The present invention is directed to the entry of composite characters. In particular, the present invention facilitates the entry of words or characters into communications or computing devices by combining manual user input and speech recognition to narrowly tailor lists of candidate words or characters.
Mobile communication and computing devices that are capable of performing a wide variety of functions are now available. Increasingly, such functions require or can benefit from the entry of text. For example, text messaging services used in connection with cellular telephones are now in widespread use. As a further example, portable devices are increasingly used in connection with email applications. However, the space available on portable devices for keyboards is extremely limited. Therefore, the entry of text into such devices can be difficult. In addition, the symbols used by certain languages can be difficult to input, even in connection with larger desktop communication or computing devices.
In order to facilitate the entry of words or characters, particularly using the limited keypad of a portable telephone or other device, autocompletion features are available. Such features can display a list of candidate words or characters to the user in response to receiving an initial set of inputs from a user. These inputs may include specification of the first few letters of a word, or the first few strokes of a character, such as a Chinese character. However, because the resulting list can be extremely long, it can be difficult for a user to quickly locate the desired word or character.
In order to address the problem of having a long list of auto complete candidates, systems are available that provide a list in which the candidate words or characters are ranked according to their frequency of use. Ranking the candidates according to their frequency of use can reduce the need for the user to scroll through the entire list of candidates. However, it can be difficult to order a list of candidate words or characters in a sensible fashion. In addition, where the user is seeking an unusual word or character, little or no time-savings may be realized.

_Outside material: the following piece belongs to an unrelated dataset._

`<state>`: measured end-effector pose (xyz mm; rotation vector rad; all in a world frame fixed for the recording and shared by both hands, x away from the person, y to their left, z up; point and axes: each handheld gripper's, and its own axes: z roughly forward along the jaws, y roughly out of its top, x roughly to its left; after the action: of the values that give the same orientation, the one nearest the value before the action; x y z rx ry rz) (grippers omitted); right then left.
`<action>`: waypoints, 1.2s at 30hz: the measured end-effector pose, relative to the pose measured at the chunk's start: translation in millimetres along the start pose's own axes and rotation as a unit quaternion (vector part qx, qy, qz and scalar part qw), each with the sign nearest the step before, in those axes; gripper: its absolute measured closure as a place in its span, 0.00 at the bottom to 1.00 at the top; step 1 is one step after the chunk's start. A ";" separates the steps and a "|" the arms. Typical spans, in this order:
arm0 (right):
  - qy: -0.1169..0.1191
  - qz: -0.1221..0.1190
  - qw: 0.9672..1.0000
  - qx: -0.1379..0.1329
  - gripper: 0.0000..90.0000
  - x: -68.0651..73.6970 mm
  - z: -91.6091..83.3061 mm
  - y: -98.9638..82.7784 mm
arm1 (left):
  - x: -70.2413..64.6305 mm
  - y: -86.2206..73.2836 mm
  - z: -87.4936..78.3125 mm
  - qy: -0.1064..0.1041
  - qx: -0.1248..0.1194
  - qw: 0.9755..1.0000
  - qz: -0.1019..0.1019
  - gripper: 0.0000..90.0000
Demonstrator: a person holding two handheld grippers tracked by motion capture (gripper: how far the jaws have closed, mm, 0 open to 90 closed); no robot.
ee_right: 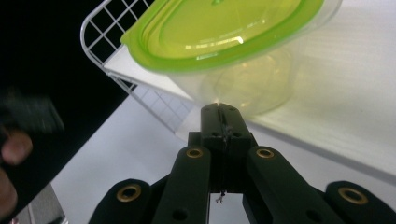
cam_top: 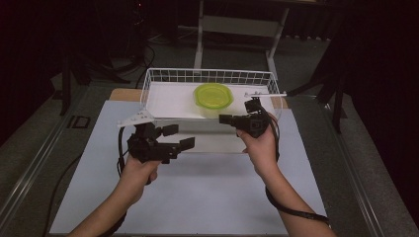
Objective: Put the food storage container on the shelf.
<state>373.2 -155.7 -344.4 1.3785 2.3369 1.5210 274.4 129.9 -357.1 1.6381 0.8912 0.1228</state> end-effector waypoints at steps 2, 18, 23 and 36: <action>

As an alternative to requiring manual input from a user, voice or speech recognition systems are available for entering text or triggering commands. However, the accuracy of such systems often leaves much to be desired, even after user training and calibration. Furthermore, a full-featured voice recognition system often requires processing and memory resources that are not typically found on mobile communication or computing devices, such as cellular telephones. As a result, speech recognition functions available in connection with mobile devices are often rudimentary, and usually geared towards recognizing a narrow subset of the spoken words in a language. Furthermore, speech recognition on mobile devices is often limited to triggering menu commands, such as accessing an address book and dialing a selected number.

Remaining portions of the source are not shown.